Euro bounces on hawkish ECB signals, dollar lower

By Kevin Buckland and Alun John

TOKYO/LONDON (Reuters) – The euro jumped to a more than three-week high against the dollar on Monday as European Central Bank officials backed further aggressive monetary tightening and the greenback eased against most majors except the Japanese yen.

The European common currency rose 1.45% to $1.0198, its highest level since Aug. 17, and well above last week’s 20-year low of $0.9862.

“Positions are quite stretched, everyone and their dog has made a lot of dollars, and we had (the ECB’s) comments over the weekend, which are very aggressive and fed into this perception that maybe the market is overextended,” Jane Foley said. , head of FX. strategy at Rabobank.

Bundesbank President Joachim Nagel told German radio at the weekend that if the consumer price picture did not change “further clear steps must follow”.

In addition, ECB policymakers see growing risks that they will need to raise their key interest rate to 2 percent or more to contain record inflation in the euro zone, sources told Reuters.

Foley said the possibility of weaker US inflation data on Tuesday was also pushing investors away from the safe-haven dollar, although that was likely just a pocket of profit-taking.

“Since the market is afraid to take significant risk on high-risk currencies, the dollar will be flat for another six months or so,” he said.

The euro’s strength was also seen against the pound, rising as high as 87.22 pence on Monday, its highest level since February 2021.

The dollar’s weakness on the day meant sterling rose about 1% against the greenback to $1.1695, its highest level this month, marking a slight recovery from last week’s 37-year low.

The dollar index, which measures the currency against six major bonds, fell 1 percent to 107.8, the lowest level in two weeks and below a two-decade high of 110.79 reached on Wednesday.

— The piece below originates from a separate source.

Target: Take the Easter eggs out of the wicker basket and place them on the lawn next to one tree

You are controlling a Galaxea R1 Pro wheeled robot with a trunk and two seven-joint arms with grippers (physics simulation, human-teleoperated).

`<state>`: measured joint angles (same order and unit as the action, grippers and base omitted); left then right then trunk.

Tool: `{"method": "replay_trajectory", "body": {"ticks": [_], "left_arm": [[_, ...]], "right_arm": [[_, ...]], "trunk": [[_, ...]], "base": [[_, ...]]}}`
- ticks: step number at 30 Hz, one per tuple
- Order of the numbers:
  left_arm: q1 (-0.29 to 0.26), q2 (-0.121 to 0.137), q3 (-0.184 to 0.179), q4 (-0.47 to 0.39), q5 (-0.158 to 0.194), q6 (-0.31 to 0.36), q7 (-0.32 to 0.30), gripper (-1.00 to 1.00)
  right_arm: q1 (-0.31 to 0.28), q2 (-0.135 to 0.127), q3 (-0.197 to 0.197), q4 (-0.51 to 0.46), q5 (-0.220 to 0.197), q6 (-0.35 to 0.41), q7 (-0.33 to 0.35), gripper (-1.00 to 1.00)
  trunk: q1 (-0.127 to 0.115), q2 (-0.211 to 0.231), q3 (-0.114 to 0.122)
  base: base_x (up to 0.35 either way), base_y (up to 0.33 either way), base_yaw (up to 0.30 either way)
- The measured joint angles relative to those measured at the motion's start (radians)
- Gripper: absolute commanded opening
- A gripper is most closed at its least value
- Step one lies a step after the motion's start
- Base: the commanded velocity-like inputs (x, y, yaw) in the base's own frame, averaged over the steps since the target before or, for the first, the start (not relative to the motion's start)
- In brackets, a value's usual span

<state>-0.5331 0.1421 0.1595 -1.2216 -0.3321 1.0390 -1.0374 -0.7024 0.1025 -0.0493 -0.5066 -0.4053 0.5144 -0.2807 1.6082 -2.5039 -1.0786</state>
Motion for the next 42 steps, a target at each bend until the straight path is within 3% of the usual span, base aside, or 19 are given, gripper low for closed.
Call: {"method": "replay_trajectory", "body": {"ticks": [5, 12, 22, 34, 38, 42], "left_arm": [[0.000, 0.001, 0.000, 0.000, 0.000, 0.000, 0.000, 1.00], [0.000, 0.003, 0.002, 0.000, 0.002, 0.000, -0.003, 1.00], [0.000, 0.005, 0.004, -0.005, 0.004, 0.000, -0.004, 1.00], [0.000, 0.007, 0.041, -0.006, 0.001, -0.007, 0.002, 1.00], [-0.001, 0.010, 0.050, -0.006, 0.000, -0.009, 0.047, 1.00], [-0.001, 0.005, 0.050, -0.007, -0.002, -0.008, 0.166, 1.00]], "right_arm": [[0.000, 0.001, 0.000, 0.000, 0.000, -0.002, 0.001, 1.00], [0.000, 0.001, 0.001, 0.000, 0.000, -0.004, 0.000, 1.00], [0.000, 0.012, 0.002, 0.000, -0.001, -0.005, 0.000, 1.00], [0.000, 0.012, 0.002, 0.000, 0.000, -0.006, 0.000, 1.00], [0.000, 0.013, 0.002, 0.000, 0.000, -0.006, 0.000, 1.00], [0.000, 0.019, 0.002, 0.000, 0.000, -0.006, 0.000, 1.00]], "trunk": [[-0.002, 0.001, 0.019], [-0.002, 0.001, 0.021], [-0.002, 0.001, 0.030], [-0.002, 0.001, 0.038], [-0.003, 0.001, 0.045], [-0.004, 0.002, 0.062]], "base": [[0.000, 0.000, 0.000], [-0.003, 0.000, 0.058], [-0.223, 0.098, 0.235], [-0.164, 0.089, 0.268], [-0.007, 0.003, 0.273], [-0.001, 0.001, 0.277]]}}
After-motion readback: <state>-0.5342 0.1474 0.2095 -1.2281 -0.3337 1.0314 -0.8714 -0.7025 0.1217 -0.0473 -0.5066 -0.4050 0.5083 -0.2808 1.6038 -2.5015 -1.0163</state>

Investors are cautious ahead of the US CPI report, which analysts at the Commonwealth Bank of Australia say could determine whether the US Federal Reserve raises interest rates by 50 basis points or 75 basis points at its meeting next week.

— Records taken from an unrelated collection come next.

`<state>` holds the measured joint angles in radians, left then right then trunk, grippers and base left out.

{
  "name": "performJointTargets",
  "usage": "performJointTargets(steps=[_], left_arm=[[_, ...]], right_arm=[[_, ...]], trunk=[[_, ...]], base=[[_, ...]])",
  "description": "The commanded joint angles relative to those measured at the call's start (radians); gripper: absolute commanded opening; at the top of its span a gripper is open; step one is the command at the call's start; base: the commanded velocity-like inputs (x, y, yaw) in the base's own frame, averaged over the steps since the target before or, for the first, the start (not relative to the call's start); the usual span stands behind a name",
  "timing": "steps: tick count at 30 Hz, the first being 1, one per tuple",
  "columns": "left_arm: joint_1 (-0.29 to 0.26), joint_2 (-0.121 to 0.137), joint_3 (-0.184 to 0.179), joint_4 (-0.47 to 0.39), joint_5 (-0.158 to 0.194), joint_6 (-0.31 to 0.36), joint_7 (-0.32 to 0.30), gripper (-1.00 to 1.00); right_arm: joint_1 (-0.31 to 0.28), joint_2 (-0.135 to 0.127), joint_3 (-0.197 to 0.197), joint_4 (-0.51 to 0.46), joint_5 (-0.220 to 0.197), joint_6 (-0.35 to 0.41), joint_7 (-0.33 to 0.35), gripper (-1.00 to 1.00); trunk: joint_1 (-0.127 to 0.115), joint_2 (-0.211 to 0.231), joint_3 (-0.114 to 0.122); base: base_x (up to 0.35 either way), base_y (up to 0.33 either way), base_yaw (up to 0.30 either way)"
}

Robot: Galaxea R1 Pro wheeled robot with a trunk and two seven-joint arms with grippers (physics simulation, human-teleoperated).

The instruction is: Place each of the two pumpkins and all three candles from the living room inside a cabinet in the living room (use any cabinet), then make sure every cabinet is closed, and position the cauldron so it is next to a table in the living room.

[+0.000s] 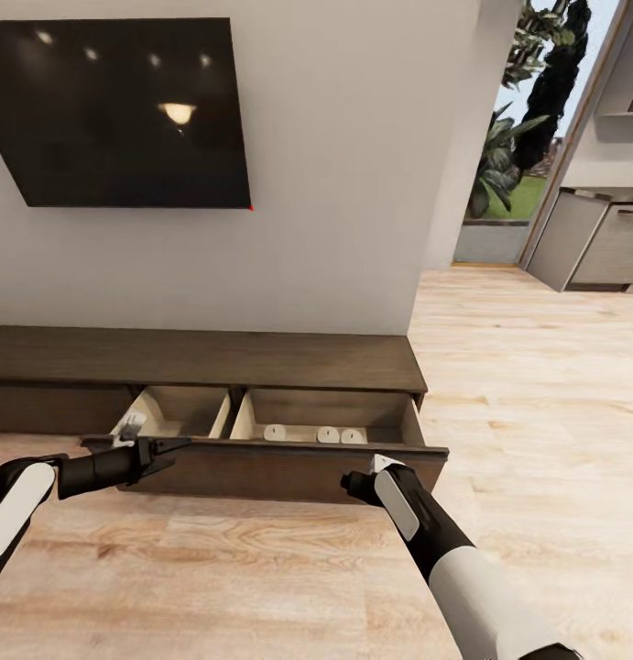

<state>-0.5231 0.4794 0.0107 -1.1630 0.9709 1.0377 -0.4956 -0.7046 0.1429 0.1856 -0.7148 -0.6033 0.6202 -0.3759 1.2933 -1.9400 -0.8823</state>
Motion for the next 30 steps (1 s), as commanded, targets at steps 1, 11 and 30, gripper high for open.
performJointTargets(steps=[1, 11, 30], left_arm=[[0.0, -0.003, 0.0, 0.002, 0.001, 0.0, 0.013, 1.0], [0.0, -0.079, -0.001, 0.057, -0.085, -0.009, 0.168, 1.0], [0.0, -0.187, 0.0, 0.145, -0.31, -0.275, 0.192, 1.0]], right_arm=[[-0.001, 0.0, 0.0, 0.0, 0.0, 0.0, 0.0, 1.0], [-0.003, 0.004, 0.001, 0.007, 0.002, -0.016, -0.001, 1.0], [-0.003, 0.003, 0.008, 0.028, 0.017, -0.088, 0.0, 1.0]], trunk=[[0.004, -0.007, -0.003], [0.042, -0.077, -0.034], [0.115, -0.21, -0.094]], base=[[0.0, 0.0, 0.0], [-0.02, 0.0, 0.0], [-0.089, 0.0, 0.0]])
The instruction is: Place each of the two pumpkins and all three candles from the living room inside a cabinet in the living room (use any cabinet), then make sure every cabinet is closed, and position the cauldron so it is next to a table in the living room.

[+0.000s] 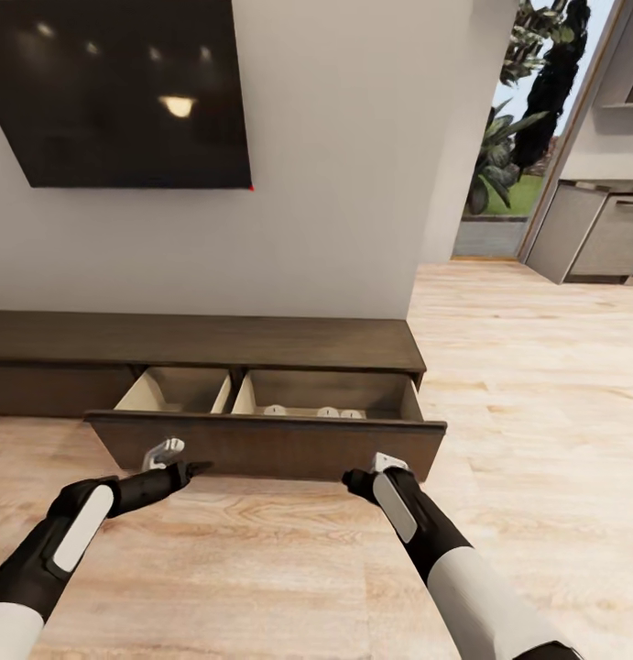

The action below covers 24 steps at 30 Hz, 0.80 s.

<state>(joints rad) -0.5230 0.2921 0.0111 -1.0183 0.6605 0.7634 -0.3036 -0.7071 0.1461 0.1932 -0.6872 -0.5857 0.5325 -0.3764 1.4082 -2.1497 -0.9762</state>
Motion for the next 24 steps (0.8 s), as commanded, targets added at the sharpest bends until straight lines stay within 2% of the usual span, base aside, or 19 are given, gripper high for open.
performJointTargets(steps=[1, 3, 8, 11, 13, 16, 20, 22, 24], left_arm=[[0.0, -0.009, 0.0, 0.011, -0.033, -0.025, 0.0, 1.0], [0.0, -0.03, 0.002, 0.023, -0.091, -0.062, 0.001, 1.0], [0.0, -0.069, 0.0, 0.039, -0.16, -0.124, 0.003, 1.0], [0.0, -0.09, 0.0, 0.073, -0.208, -0.203, 0.033, 1.0], [0.0, -0.108, 0.001, 0.104, -0.238, -0.256, 0.083, 1.0], [0.0, -0.134, 0.001, 0.135, -0.255, -0.312, 0.149, 1.0], [0.0, -0.153, -0.002, 0.163, -0.262, -0.4, 0.202, 1.0], [0.0, -0.168, -0.021, 0.203, -0.266, -0.472, 0.219, 1.0], [0.0, -0.18, -0.061, 0.252, -0.274, -0.554, 0.227, 1.0]], right_arm=[[0.0, -0.001, 0.001, 0.004, 0.0, -0.023, 0.0, 1.0], [0.0, -0.001, 0.002, 0.029, 0.003, -0.071, 0.0, 1.0], [0.0, -0.001, 0.007, 0.127, 0.013, -0.192, 0.007, 1.0], [0.0, -0.002, 0.016, 0.173, 0.017, -0.266, 0.037, 1.0], [0.0, -0.003, 0.039, 0.201, 0.029, -0.327, 0.09, 1.0], [0.0, -0.004, 0.074, 0.248, 0.055, -0.417, 0.163, 1.0], [0.0, -0.003, 0.099, 0.309, 0.092, -0.543, 0.203, 1.0], [0.0, -0.002, 0.105, 0.335, 0.119, -0.611, 0.211, 1.0], [0.0, -0.002, 0.107, 0.349, 0.141, -0.657, 0.215, 1.0]], trunk=[[0.004, -0.007, -0.003], [0.012, -0.021, -0.009], [0.031, -0.056, -0.025], [0.042, -0.077, -0.035], [0.05, -0.091, -0.041], [0.061, -0.112, -0.05], [0.077, -0.14, -0.063], [0.084, -0.154, -0.069], [0.092, -0.168, -0.075]], base=[[0.0, 0.0, 0.0], [0.0, 0.0, 0.0], [0.0, 0.0, 0.0], [0.0, 0.0, 0.0], [0.0, 0.0, 0.0], [0.0, 0.0, 0.0], [0.0, 0.0, 0.0], [0.0, 0.0, 0.0], [0.0, 0.0, 0.0]])
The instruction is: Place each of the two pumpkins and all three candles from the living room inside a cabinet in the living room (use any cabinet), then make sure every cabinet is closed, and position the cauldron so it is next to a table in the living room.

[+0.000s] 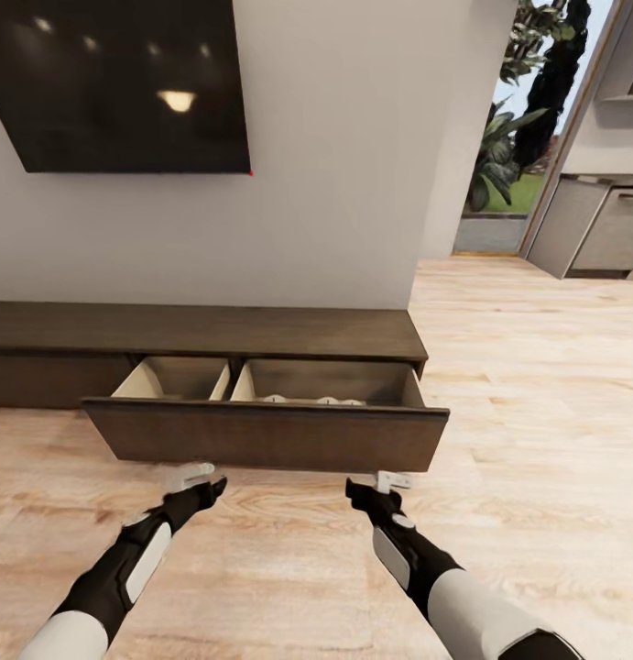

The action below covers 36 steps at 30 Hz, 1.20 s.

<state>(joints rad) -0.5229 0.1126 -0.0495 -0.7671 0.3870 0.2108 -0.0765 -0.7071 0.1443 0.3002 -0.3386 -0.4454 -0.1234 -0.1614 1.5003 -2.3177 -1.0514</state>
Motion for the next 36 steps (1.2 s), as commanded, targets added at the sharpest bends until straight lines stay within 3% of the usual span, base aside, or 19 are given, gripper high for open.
performJointTargets(steps=[1, 3, 6, 11, 20, 25, 36], left_arm=[[0.0, -0.003, -0.027, 0.023, -0.008, -0.047, 0.006, 1.0], [0.0, -0.012, -0.078, 0.056, -0.025, -0.127, 0.034, 1.0], [0.0, -0.037, -0.128, 0.093, -0.039, -0.207, 0.124, 1.0], [0.0, -0.052, -0.197, 0.115, -0.05, -0.254, 0.193, 1.0], [0.0, -0.057, -0.219, 0.12, -0.049, -0.315, 0.203, 1.0], [0.0, -0.064, -0.221, 0.122, -0.082, -0.321, 0.204, 1.0], [0.0, -0.065, -0.221, 0.123, -0.088, -0.321, 0.204, 1.0]], right_arm=[[0.0, 0.0, 0.0, 0.004, 0.007, -0.021, 0.001, 1.0], [0.0, 0.001, 0.0, 0.009, 0.012, -0.062, 0.003, 1.0], [0.0, 0.0, 0.001, 0.037, 0.016, -0.145, 0.003, 1.0], [0.0, -0.001, 0.004, 0.078, 0.018, -0.25, 0.004, 1.0], [0.0, 0.0, 0.052, 0.085, 0.019, -0.273, 0.003, 1.0], [0.0, 0.0, 0.057, 0.11, 0.013, -0.323, 0.003, 1.0], [0.0, 0.0, 0.058, 0.116, 0.013, -0.323, 0.003, 1.0]], trunk=[[0.004, -0.007, -0.003], [0.012, -0.021, -0.009], [0.023, -0.042, -0.019], [0.027, -0.049, -0.022], [0.027, -0.049, -0.022], [0.027, -0.049, -0.022], [0.027, -0.049, -0.022]], base=[[0.0, 0.0, 0.0], [0.0, 0.0, 0.0], [0.0, 0.0, 0.0], [0.0, 0.0, 0.0], [0.004, 0.0, 0.0], [0.248, 0.0, 0.0], [0.313, 0.0, 0.0]])
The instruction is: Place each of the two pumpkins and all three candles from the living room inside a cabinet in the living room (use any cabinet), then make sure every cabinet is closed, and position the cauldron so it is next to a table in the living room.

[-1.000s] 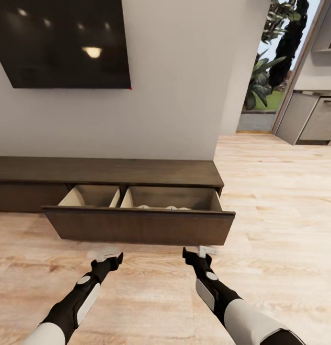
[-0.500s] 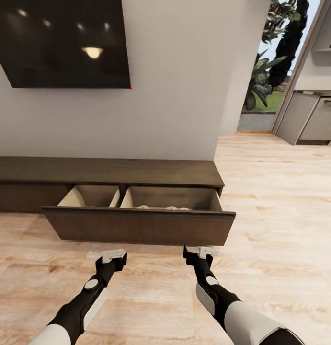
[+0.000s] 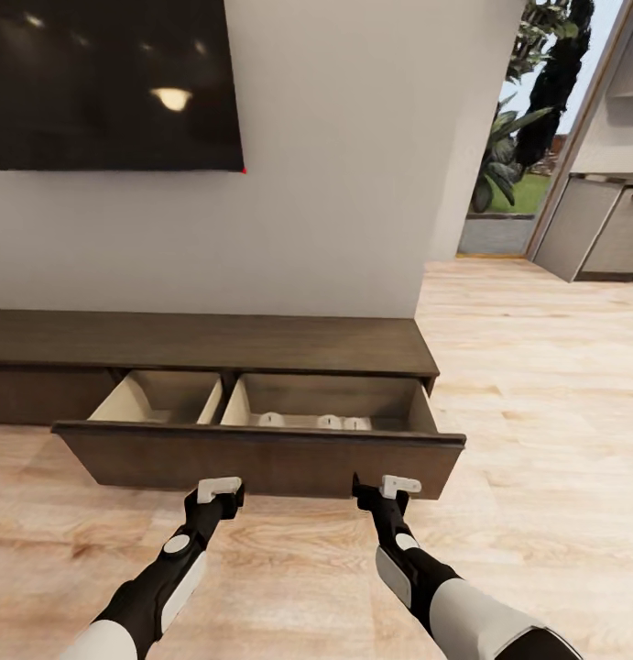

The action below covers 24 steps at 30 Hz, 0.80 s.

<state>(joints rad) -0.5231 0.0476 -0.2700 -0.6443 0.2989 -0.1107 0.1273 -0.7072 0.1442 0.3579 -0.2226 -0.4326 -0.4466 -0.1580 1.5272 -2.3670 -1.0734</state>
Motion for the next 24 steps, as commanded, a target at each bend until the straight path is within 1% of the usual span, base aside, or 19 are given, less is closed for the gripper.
performJointTargets(steps=[1, 5, 11, 19, 24], left_arm=[[0.0, 0.0, 0.0, 0.0, 0.0, 0.0, 0.0, 1.0], [0.0, 0.0, 0.0, 0.008, 0.0, 0.0, 0.0, 1.0], [0.0, 0.0, 0.002, 0.04, -0.003, -0.001, 0.0, 1.0], [0.0, 0.0, 0.002, 0.044, -0.003, 0.0, 0.0, 1.0], [0.0, 0.0, 0.002, 0.044, -0.003, -0.001, 0.0, 1.0]], right_arm=[[0.0, 0.0, 0.0, 0.0, 0.0, 0.0, 0.0, 1.0], [0.0, 0.0, 0.0, 0.0, 0.001, 0.003, 0.0, 1.0], [0.0, 0.0, 0.001, 0.0, 0.002, 0.006, 0.0, 1.0], [0.0, 0.0, 0.001, 0.0, 0.002, 0.006, 0.0, 1.0], [0.0, 0.0, 0.001, 0.001, 0.002, 0.006, 0.0, 1.0]], trunk=[[0.0, 0.0, 0.0], [0.0, 0.0, 0.0], [0.0, 0.0, 0.0], [0.0, 0.0, 0.0], [0.0, 0.0, 0.0]], base=[[0.328, 0.0, 0.0], [0.273, 0.0, 0.0], [0.095, 0.008, 0.0], [0.231, 0.11, 0.0], [0.072, 0.022, 0.0]])
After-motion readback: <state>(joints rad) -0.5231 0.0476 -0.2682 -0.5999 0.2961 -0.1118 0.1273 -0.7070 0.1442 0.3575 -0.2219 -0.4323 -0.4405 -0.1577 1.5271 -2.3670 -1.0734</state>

Fed officials continued their hawkish rhetoric on Friday, ahead of a blackout period leading up to the central bank’s deliberations.

Fed Governor Christopher Waller said he supports “a significant hike at our next meeting,” while St. Louis Fed President Louis, James Bullard reiterated his call for a 75 basis point hike.

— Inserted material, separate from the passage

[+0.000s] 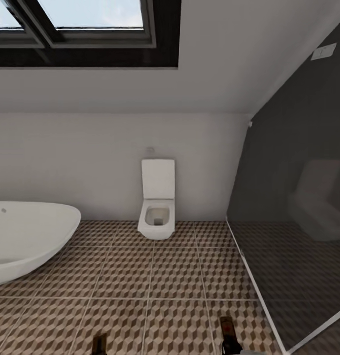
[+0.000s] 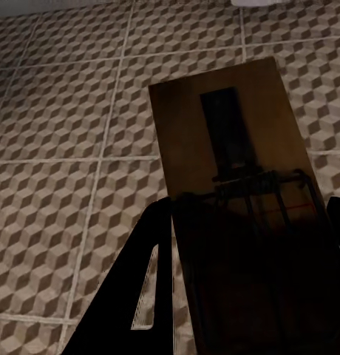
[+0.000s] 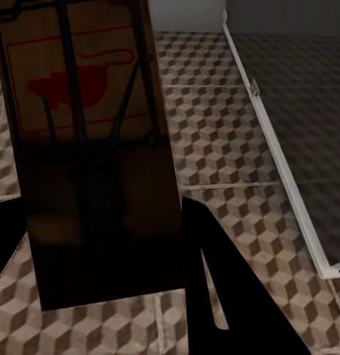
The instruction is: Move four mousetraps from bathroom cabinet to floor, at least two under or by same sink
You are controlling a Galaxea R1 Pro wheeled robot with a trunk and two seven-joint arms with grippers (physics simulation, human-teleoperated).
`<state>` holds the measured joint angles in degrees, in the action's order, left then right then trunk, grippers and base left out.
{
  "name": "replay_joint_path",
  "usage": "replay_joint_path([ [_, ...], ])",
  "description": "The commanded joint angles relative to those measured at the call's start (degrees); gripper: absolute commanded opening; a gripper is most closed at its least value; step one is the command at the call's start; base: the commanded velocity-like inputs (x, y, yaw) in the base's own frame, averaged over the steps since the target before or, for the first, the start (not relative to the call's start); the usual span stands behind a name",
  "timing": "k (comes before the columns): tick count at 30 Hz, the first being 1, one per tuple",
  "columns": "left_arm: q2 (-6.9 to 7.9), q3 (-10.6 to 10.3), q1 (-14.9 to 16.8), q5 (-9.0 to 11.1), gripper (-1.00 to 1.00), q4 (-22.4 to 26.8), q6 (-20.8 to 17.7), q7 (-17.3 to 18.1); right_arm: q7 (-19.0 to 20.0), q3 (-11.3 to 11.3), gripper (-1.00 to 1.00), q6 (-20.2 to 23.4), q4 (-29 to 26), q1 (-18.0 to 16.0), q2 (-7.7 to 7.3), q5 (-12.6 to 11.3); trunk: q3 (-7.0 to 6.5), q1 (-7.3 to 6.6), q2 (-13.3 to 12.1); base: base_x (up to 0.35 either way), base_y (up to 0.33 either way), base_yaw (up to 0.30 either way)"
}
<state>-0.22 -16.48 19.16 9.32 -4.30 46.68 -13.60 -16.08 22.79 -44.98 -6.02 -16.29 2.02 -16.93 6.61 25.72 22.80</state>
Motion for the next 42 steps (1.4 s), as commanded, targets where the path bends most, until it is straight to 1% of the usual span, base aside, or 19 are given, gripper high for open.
replay_joint_path([
  [1,-0.04,-0.5,0.1,0.3,-1.0,-0.2,0.3,-0.3,-0.2,0.5,-1.0,-0.2,0.0,-0.1,0.0,-0.5,0.12,0.06,0.1,0.26,0.195,0.0],
  [8,-0.05,-0.5,0.1,0.3,-1.0,-0.2,0.3,-0.3,-0.2,0.5,-1.0,-0.2,0.0,-0.1,-0.06,-0.5,0.12,0.06,0.1,0.214,0.153,0.0],
  [13,-0.05,-0.5,0.1,0.3,-1.0,-0.2,0.3,-0.3,-0.2,0.5,-1.0,-0.2,0.0,-0.1,-0.07,-0.5,0.12,0.06,0.1,0.041,0.018,0.0],
  [15,-0.08,-0.3,0.1,0.3,-1.0,0.0,-1.5,-0.4,0.0,0.5,-1.0,0.0,0.1,-0.1,-0.17,-0.5,0.12,0.06,0.1,0.0,0.0,0.0],
  [16,-0.11,-0.1,0.1,0.3,-1.0,0.1,-4.3,-0.4,0.1,0.5,-1.0,0.1,0.0,-0.1,-0.21,-0.5,0.12,0.06,0.1,0.0,0.0,0.0],
  [17,-0.13,0.0,0.1,0.3,-1.0,0.7,-8.6,-0.4,0.0,0.4,-1.0,0.1,-0.3,-0.1,-0.24,-0.6,0.12,0.06,0.1,0.0,0.0,0.0],
  [19,-0.05,0.1,0.1,0.3,-1.0,3.9,-15.9,-0.4,-0.2,0.4,-1.0,0.7,-0.7,-0.1,-0.21,-0.5,0.12,0.06,0.1,0.0,0.0,0.0],
  [20,-0.02,0.1,0.1,0.3,-1.0,5.3,-18.0,-0.4,-0.2,0.4,-1.0,1.1,-0.8,-0.1,-0.19,-0.5,0.12,0.06,0.1,0.0,0.0,0.0],
  [22,0.39,0.1,0.1,0.3,-1.0,13.0,-27.6,-0.4,-0.6,0.4,-1.0,4.2,-1.7,-0.2,-0.13,-0.5,0.12,0.06,0.1,0.0,0.0,0.0],
  [23,0.53,0.1,0.1,0.3,-1.0,15.2,-30.4,-0.4,-0.7,0.4,-1.0,5.3,-2.2,-0.2,-0.12,-0.5,0.12,0.06,0.1,0.0,0.0,0.0],
  [25,1.08,0.1,0.1,0.2,-1.0,24.7,-42.1,-0.4,-1.3,0.4,-1.0,10.9,-5.8,-0.3,-0.14,-0.5,0.12,0.06,0.1,0.0,0.0,0.0],
  [28,1.56,0.2,0.4,0.1,-1.0,37.4,-59.1,-0.8,-3.6,0.4,-1.0,21.2,-16.3,-0.4,-0.21,-0.2,0.12,0.06,0.1,0.0,0.0,0.0],
  [30,1.7,0.3,1.6,0.0,-1.0,45.1,-68.4,-1.6,-6.7,0.4,-1.0,29.2,-24.8,-0.4,-0.21,1.0,0.12,0.06,0.1,0.0,0.0,0.0],
  [31,1.72,0.3,2.3,0.0,-1.0,47.0,-70.6,-1.8,-7.6,0.4,-1.0,31.3,-26.9,-0.5,-0.2,1.5,0.12,0.06,0.1,0.0,0.0,0.0],
  [34,1.78,0.4,9.4,-0.1,-1.0,55.1,-82.5,-4.8,-11.5,0.3,-1.0,42.9,-37.1,-2.1,-0.12,5.8,0.12,0.06,0.1,0.0,0.0,0.0],
  [35,1.78,0.5,10.9,-0.1,-1.0,55.8,-84.2,-5.3,-11.8,0.3,-1.0,44.5,-38.4,-2.6,-0.1,6.4,0.12,0.06,0.1,0.0,0.0,0.0],
  [37,1.75,0.6,16.8,-0.1,-1.0,57.0,-89.7,-6.7,-12.7,0.2,-1.0,50.7,-43.0,-5.0,0.0,8.0,0.12,0.06,0.1,0.0,0.0,0.0],
  [39,1.69,0.7,21.6,-0.1,-1.0,56.2,-92.6,-7.3,-13.0,0.2,-1.0,56.6,-45.6,-8.3,0.04,8.6,0.12,0.06,0.1,0.0,0.0,0.0],
  [42,1.64,1.0,27.8,-0.1,-1.0,52.1,-94.0,-7.7,-13.1,0.1,-1.0,63.7,-46.9,-14.3,0.08,8.7,0.12,0.06,0.1,0.0,0.0,0.0],
])
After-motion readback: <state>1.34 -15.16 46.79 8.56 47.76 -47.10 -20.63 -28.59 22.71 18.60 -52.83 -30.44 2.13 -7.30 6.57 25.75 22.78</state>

The dollar was flat against the rate-sensitive Japanese yen at 142.66 yen, down from a 24-year high of 144.99 hit last week.

Japanese officials over the weekend hinted at intervention to stop the currency weakening further. A senior government official said in an interview on local television that the government should take measures as needed to deal with the yen’s excessive fall.

At the same time, the Bank of Japan is unlikely to step in to support the currency with higher interest rates, sources told Reuters.

The Australian dollar, which typically performs well when investors are bullish on growth, was 0.5% higher at $0.6882 and similarly-moving bitcoin rose 1.9% to about $22,260, the higher than mid-August.